Cohomology of Lie Algebras (Part 1)

In this post and subsequent ones, we shall use the theory of derived functors to deduce important facts about Lie algebras. Let $K$ be a field. Recall that a Lie Algebra $\mathfrak{g}$ over $K$ is a $K$ -vector field endowed with a special bilinear product $[-,-]:\mathfrak{g} \times \mathfrak{g} \rightarrow \mathfrak{g}$ . This Lie bracket is assumed to satisfy the following identities:

$[x,x]=0, \quad x \in \mathfrak{g}$
$[[x,y],z] + [[y,z],x] + [[z,x],y] = 0, \quad x,y,z \in \mathfrak{g}$

Lie algebras arise as algebraic objects encoding the local structure of Lie groups (which are topological groups endowed with a smooth structure). More precisely, the Lie algebra of a Lie group is its tangent space at the identity. We shall not venture deeper into this territory; instead we turn our focus to the algebraic aspects of the theory.

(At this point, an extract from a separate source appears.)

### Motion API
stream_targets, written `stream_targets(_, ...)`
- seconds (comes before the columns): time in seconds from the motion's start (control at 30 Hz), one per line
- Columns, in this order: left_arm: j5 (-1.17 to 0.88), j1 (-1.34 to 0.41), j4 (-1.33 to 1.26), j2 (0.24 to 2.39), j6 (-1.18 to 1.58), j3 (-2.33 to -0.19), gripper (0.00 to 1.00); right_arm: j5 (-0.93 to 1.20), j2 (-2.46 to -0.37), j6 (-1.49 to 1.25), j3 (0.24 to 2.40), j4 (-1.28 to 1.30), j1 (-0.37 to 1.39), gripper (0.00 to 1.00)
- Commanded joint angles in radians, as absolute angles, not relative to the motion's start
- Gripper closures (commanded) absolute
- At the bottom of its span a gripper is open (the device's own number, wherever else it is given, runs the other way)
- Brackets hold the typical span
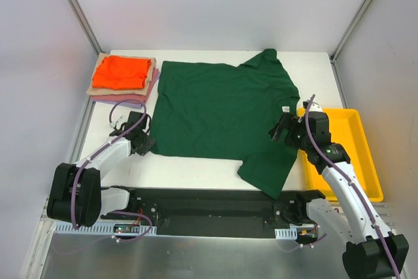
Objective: Fold and stack the t-shirts
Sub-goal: Grap the side of the flattened tshirt closest away from the robot with both arms
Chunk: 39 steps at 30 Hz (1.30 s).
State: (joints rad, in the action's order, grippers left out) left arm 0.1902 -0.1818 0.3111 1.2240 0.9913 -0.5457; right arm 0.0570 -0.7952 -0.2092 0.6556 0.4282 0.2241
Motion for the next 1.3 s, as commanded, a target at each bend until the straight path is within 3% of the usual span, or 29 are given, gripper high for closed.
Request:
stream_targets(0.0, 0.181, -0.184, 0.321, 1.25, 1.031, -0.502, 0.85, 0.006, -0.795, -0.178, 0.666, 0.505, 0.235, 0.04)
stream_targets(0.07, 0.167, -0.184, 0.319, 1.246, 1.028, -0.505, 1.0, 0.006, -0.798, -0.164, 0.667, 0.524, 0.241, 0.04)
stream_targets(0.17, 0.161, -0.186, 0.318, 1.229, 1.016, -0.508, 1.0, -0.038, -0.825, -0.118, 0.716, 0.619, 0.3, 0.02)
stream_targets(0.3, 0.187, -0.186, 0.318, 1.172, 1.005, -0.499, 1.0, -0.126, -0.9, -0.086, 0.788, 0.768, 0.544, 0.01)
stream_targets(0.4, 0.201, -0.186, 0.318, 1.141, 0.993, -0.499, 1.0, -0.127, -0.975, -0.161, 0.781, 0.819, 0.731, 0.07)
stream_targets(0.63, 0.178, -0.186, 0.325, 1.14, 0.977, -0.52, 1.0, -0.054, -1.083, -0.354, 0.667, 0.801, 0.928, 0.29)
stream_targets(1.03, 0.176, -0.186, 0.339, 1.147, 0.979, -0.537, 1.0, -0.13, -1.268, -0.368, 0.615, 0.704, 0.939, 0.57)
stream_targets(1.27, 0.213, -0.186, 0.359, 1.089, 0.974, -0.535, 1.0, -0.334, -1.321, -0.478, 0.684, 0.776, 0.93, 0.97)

A Lie algebra homomorphism is a linear map that preserves the Lie bracket. A Lie subalgebra $\mathfrak{h} \subset \mathfrak{g}$ is a subspace closed under the Lie bracket. We say that the subalgebra $\mathfrak{h}$ is a Lie ideal of $\mathfrak{g}$ if $[x,y] \in \mathfrak{h}$ for all $x \in \mathfrak{g}, y \in \mathfrak{h}$ . The Lie algebra $\mathfrak{g}$ is called abelian if its Lie bracket vanishes everywhere. Thus any vector space may be trivially regarded as an abelian Lie algebra.

Now, to any (associative, unital) $K$ -algebra $\Lambda$ we can associate (functorially) a Lie algebra $L\Lambda$ on the same underlying vector space as $\Lambda$ , by defining $[x,y] = xy - yx$ . It is easy to see that the Lie algebra axioms for $L\Lambda$ are satisfied. Note, however, that the Lie bracket is not associative in general. Thus, we get a functor $L$ from the category $Alg$ of $K$ -algebras to the category $Lie$ of Lie algebras. Furthermore, this functor possesses a left adjoint $U$ , which we proceed to describe.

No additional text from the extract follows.